Epidemiology and Infection

Original Papers

Viruses

Public health risk analysis of European bat lyssavirus infection in The Netherlands

K. TAKUMIa1 c1, P. H. C. LINAa2, W. H. M. VAN DER POELa3, J. A. KRAMPSa4 and J. W. B. VAN DER GIESSENa1

a1 National Institute for Public Health and the Environment, Bilthoven, The Netherlands

a2 National Museum of Natural History ‘Naturalis’, Leiden, The Netherlands

a3 Animal Sciences Group, Wageningen University Research, Lelystad, The Netherlands

a4 Central Institute for Animal Diseases Control (CIDC–Lelystad), Lelystad, The Netherlands

SUMMARY

We present the frequency and the nature of contact incidents of the Serotine bat, Eptesicus serotinus, with humans and with companion animals (specifically cats and dogs), in The Netherlands between 2000 and 2005. Out of 17 bats in bite contact with humans, five tested positive for European bat lyssavirus (EBLV) type 1a.
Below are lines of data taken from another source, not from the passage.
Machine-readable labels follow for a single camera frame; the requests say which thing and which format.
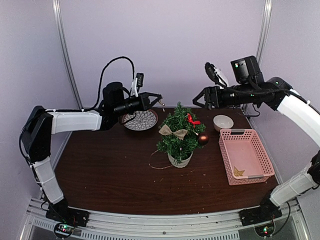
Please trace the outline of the small silver bell ornament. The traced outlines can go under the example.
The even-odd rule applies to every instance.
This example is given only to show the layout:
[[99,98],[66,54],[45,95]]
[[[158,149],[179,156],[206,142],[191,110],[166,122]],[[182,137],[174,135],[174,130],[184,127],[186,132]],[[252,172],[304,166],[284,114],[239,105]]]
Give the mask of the small silver bell ornament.
[[162,100],[159,100],[159,104],[161,105],[162,111],[165,112],[166,104]]

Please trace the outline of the red ribbon bow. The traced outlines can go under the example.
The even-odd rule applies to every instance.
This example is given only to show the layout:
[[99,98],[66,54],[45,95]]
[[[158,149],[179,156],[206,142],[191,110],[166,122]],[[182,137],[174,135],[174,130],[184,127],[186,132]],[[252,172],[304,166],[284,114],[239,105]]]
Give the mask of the red ribbon bow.
[[190,113],[187,113],[187,121],[192,124],[193,128],[195,129],[197,125],[201,125],[202,123],[199,120],[194,120]]

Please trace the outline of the small green christmas tree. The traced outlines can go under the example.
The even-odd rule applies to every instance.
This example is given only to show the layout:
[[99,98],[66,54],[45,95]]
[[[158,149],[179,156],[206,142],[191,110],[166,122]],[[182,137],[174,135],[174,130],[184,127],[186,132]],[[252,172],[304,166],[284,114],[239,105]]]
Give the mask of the small green christmas tree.
[[189,164],[194,150],[203,147],[199,137],[205,130],[205,124],[192,109],[178,102],[159,127],[161,140],[156,144],[157,151],[167,154],[172,166],[184,168]]

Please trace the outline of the red burlap bow ornament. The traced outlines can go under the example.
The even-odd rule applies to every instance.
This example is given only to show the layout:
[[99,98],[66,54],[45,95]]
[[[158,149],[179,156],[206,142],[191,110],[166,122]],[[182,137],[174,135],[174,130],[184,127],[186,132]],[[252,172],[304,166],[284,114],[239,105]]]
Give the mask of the red burlap bow ornament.
[[179,140],[183,141],[185,136],[188,134],[188,130],[186,129],[179,129],[176,131],[172,131],[170,127],[166,124],[164,124],[158,131],[159,134],[162,136],[176,136]]

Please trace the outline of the red bauble ornament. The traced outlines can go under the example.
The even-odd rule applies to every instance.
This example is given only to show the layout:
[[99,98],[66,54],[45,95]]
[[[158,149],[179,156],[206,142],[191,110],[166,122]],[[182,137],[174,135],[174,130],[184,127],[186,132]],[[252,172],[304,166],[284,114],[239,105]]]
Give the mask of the red bauble ornament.
[[209,136],[206,133],[199,133],[197,135],[198,144],[201,146],[205,146],[209,142]]

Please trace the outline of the gold star ornament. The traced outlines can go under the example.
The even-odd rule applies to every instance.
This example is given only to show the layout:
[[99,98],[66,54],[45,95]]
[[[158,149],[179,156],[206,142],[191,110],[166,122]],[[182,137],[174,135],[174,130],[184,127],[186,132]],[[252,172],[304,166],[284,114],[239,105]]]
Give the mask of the gold star ornament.
[[238,170],[235,166],[233,167],[233,176],[234,177],[243,177],[245,170]]

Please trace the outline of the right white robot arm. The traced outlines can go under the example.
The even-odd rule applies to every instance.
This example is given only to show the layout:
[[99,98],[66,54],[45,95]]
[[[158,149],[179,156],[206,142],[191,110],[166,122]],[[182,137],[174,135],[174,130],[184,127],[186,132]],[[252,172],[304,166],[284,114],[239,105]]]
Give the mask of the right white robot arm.
[[[268,77],[282,77],[314,100],[316,106],[320,105],[320,65],[313,58],[265,56],[262,70]],[[311,111],[308,105],[289,96],[288,100],[283,101],[282,108],[290,115],[286,116],[263,105],[262,117],[255,124],[279,170],[278,176],[288,182],[291,174],[298,173],[299,167],[310,163],[320,148],[320,141],[314,139],[318,135],[316,131],[306,133],[295,122],[296,119],[303,119],[304,110]],[[267,193],[267,187],[261,182],[238,186],[224,183],[220,186],[226,189],[213,195],[213,206],[210,209],[214,212],[256,206],[263,194]]]

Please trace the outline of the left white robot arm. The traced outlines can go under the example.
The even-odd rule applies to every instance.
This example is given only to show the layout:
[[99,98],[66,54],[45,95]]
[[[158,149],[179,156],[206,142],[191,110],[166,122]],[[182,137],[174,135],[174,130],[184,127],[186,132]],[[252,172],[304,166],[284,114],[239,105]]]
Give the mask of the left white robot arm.
[[160,93],[141,92],[141,88],[137,79],[130,90],[116,81],[98,87],[96,102],[90,108],[47,109],[37,105],[32,109],[19,135],[20,151],[36,183],[54,205],[53,215],[61,222],[69,221],[72,211],[61,203],[65,195],[52,165],[53,138],[73,132],[108,131],[123,115],[148,111],[163,98]]

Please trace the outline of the patterned ceramic plate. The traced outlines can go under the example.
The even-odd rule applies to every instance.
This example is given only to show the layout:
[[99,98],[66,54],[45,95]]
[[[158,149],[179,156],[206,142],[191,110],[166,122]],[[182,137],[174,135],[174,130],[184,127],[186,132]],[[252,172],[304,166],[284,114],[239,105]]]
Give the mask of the patterned ceramic plate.
[[152,110],[136,111],[134,114],[125,114],[121,117],[121,123],[132,131],[146,131],[153,128],[158,122],[157,113]]

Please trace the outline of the white ceramic bowl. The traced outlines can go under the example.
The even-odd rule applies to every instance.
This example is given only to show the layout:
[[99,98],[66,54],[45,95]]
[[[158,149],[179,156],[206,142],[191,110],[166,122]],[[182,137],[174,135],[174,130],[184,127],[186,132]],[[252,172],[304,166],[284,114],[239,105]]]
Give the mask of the white ceramic bowl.
[[226,115],[216,115],[212,121],[213,127],[217,132],[223,129],[231,129],[234,126],[234,121]]

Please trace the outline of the pink plastic basket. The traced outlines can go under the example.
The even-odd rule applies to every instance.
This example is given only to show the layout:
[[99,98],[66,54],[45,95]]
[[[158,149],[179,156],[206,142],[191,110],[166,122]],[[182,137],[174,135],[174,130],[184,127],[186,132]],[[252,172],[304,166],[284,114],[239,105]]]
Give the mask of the pink plastic basket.
[[[254,129],[221,129],[218,143],[230,186],[263,183],[275,175]],[[245,170],[242,177],[234,177],[234,167]]]

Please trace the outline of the right aluminium frame post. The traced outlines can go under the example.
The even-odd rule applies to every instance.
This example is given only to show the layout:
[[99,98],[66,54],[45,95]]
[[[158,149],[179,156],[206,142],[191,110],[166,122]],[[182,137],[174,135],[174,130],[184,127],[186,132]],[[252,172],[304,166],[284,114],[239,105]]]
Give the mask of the right aluminium frame post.
[[259,40],[258,40],[258,45],[256,50],[256,59],[260,66],[262,65],[263,54],[264,54],[264,50],[265,50],[267,39],[268,39],[268,34],[269,34],[269,29],[270,29],[270,24],[272,19],[272,9],[273,9],[273,1],[265,0]]

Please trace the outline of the aluminium frame post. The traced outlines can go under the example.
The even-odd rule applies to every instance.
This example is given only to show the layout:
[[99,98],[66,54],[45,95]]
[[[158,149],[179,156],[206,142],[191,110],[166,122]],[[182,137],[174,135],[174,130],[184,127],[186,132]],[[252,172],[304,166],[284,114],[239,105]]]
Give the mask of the aluminium frame post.
[[80,94],[79,94],[79,91],[77,88],[77,84],[76,84],[76,80],[74,77],[74,73],[73,73],[73,69],[72,69],[72,65],[71,65],[71,60],[70,60],[70,56],[69,56],[69,52],[68,52],[68,46],[67,46],[67,41],[66,41],[66,36],[65,36],[65,31],[64,31],[60,1],[53,0],[52,7],[53,7],[54,18],[55,18],[55,22],[56,22],[56,26],[57,26],[57,32],[58,32],[62,55],[63,55],[63,62],[65,65],[68,81],[70,83],[71,91],[74,96],[76,105],[79,109],[82,109],[83,104],[82,104]]
[[258,40],[258,45],[256,50],[256,59],[260,66],[262,65],[263,54],[264,54],[264,50],[265,50],[267,39],[268,39],[268,34],[269,34],[269,29],[270,29],[270,24],[272,19],[272,9],[273,9],[273,1],[265,0],[259,40]]

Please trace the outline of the left aluminium frame post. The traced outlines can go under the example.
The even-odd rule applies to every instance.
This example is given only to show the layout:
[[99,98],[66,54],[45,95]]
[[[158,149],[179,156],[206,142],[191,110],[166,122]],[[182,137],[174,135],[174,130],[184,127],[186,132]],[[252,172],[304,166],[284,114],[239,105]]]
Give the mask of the left aluminium frame post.
[[66,36],[65,36],[65,31],[64,31],[60,1],[53,0],[52,7],[53,7],[54,18],[55,18],[55,22],[56,22],[56,26],[57,26],[57,32],[58,32],[62,55],[63,55],[63,62],[65,65],[68,81],[70,83],[71,91],[74,96],[76,105],[79,109],[82,109],[83,104],[82,104],[80,94],[79,94],[79,91],[77,88],[77,84],[76,84],[76,80],[74,77],[74,73],[73,73],[73,69],[72,69],[72,65],[71,65],[71,60],[70,60],[70,56],[69,56],[69,52],[68,52],[68,46],[67,46],[67,41],[66,41]]

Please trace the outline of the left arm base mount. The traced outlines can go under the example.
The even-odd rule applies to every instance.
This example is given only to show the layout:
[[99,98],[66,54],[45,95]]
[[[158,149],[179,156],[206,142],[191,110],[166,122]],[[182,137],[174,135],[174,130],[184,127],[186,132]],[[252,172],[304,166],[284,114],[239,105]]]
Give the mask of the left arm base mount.
[[62,214],[54,212],[53,210],[48,210],[45,214],[45,217],[47,219],[66,223],[73,227],[86,227],[89,216],[90,213],[88,211],[74,208],[68,208],[64,216],[62,216]]
Cats had the most numerous contacts with bats (49 times) but a relatively low number of these bats were EBLV positive (six times). We estimated that the average incidence of human bat rabies infection might be between once per year and once per 700 years, depending mainly on the number of infectious viral particles in bat saliva. The risk of bat rabies is higher between April and October, and in the northern half of the country. This is the first study in Europe describing the risk of human bat rabies after bat contact incidents.

(Accepted November 30 2007)

(Online publication January 21 2008)

Correspondence:

c1 Author for correspondence: Dr K. Takumi, Laboratory for Zoonotic and Environmental Microbiology, National Institute for Public Health and the Environment, PO Box 1, 3720 BA, Bilthoven, The Netherlands. (Email: Katsuhisa.Takumi@rivm.nl)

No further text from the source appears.